I learned I wasn’t the best leader.  I had to be open to feedback and constructive criticism.  The most important group you’ll ever lead is the smallest – yourself.  Now I empower others to win the game.

Geoff: What do you do that makes you a leader?

Jim: Asking questions and listening before I make declarations.  You have people who are compliant if you don’t. You can manage compliance but you can’t lead unless people are committed.

Inspiring is a huge component of leading – being the voice to inspire others to stretch their own capacity and be a positive influence.  Genuine care for the well-being of others is another.  Too often leaders only focus on the returns.  Tending to the needs of the people gets results.  People feel like they’re results if you don’t.  They’re people.

Geoff: Who influenced you in your leadership development?

Jim: My folks, being founders of the organization, gave me a strong foundation.  I had to take on a 21st century model of leadership and answer the question, “How can you instill happiness in the work environment?”  I’ve also been influenced by positive psychology research that informs some of my practices.

The team that I walked into are phenomenal people who took me under their wings and gave me strong guidance.  I continue to learn from them every day.

Geoff: Tell me more about how you lead?

Jim: You have to communicate the reality of things with the optimism of the future.  Walk the delicate balance of being a leader and being a doer.  You have to have candor and influence the spirit of the organization and enthusiasm for what we can become.

I visit every location to foster connectedness.  It’s huge to develop trust.  I actively engage them in questions and make sure they’re heard.  Their suggestions will influence decisions.  It can’t be faked; they know the genuine care I have.

I demand transparency from me and from staff.  I grew up through the ranks and earned my stripes, and I’ve never forgotten what it’s like to be in the trenches. Knowing the “why” is important to everyone.

Geoff: What’s your leadership philosophy?

Jim: Defining positive experiences.  The #1 customer is the internal team.  I spend more time with internal team than external customers.

Geoff: What are some of the greatest challenges you face as a leader?

Jim: Competing realities – figuring out why we see things differently.  Others treat their view as “the truth” when we need to acknowledge what others see.  Being able to express empathy and bridge the gap between competing realities.  If you mishandle this, you can lose people.  Why do we see things differently and what are the conversations that are missing?

You also have to be cognizant of the organization’s “fiscal fitness” but not hyper-focused on it.  It’s a challenge to see numbers that influence the future.  Fear is not a good way to lead, so I’ve learned to focus on what we can control.  People want to use extremes.  I say focus on what we do and we’ll control our future.
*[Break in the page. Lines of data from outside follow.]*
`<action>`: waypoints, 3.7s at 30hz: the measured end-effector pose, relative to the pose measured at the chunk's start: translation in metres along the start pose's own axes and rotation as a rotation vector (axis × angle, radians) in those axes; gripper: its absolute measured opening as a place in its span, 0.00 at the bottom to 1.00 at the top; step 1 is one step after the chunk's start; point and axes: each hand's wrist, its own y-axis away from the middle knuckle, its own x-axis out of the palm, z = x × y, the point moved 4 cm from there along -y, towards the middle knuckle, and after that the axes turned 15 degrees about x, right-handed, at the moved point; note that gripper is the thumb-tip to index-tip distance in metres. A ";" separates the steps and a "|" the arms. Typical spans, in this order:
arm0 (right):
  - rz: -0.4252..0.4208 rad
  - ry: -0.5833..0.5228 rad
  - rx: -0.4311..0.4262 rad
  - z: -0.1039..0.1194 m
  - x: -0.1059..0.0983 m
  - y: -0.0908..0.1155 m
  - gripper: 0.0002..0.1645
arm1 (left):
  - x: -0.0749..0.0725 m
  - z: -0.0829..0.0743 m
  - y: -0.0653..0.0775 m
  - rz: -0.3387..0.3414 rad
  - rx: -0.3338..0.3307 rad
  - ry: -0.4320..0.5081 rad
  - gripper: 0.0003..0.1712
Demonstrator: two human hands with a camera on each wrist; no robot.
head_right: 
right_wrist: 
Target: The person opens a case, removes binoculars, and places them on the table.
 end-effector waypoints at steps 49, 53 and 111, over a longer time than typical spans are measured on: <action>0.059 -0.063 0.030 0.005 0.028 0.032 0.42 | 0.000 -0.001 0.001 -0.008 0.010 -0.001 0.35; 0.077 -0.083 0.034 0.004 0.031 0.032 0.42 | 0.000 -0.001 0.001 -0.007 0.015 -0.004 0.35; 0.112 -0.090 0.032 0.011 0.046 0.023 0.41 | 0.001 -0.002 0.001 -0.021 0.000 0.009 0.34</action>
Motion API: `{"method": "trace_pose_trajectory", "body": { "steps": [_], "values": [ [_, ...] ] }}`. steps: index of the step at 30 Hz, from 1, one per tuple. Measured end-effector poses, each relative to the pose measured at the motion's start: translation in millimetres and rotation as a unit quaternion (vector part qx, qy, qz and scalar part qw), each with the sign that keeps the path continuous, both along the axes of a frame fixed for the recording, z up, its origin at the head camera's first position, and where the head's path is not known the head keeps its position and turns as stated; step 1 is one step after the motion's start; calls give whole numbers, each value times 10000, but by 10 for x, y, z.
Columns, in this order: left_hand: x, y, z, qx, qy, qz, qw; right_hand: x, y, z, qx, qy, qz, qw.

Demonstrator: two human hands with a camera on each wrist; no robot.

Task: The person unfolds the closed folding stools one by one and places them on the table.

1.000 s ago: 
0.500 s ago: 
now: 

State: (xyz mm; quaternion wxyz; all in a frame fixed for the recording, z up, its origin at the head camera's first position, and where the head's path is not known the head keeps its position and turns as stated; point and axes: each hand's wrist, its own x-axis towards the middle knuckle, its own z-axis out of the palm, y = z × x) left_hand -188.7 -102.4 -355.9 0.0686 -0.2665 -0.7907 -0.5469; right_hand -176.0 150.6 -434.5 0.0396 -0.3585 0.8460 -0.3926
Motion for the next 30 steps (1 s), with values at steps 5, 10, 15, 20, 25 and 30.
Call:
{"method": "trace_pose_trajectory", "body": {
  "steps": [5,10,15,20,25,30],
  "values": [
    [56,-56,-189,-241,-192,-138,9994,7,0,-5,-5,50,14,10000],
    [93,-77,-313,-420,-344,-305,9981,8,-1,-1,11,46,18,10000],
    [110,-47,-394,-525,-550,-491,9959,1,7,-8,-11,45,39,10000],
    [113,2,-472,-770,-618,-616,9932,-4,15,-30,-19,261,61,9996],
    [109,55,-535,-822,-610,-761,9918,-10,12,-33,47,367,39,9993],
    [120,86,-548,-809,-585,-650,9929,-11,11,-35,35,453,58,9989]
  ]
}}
Geoff: What’s your greatest success story?

Jim:  The JFC work family.  The transition of our culture has been amazing.  It truly is a place where people come to work motivated and looking forward to their work.  There’s excitement and enthusiasm sparked by a great group of talented leaders.  The level of engagement has energy with it.

In our work, we’re at the beck and call of our external customers who bring stress to internal teams.  Our culture allows us to reduce that stress.  When the Great Recession hit, we had the opportunity to say we cared about our employees and were committed to support their well-being.  It was tough.  We had to say “no” to some big customers.  But what was the cost to our organization and employees?  By standing firm, we created a happier place to work.  We made a conscious decision of who we wanted to partner with in order to build the company and employees saw it.

Geoff: What’s your biggest failure?

Jim: Externally, believing I needed to have all the answers.  I can’t.  People know you can’t.  Internally, allowing myself to become anxious.  Constantly struggling to know the things we don’t know we don’t know or how the future will turn out.  It affected my work, the people, and my family.  I’ve worked to improve my self-awareness and presence.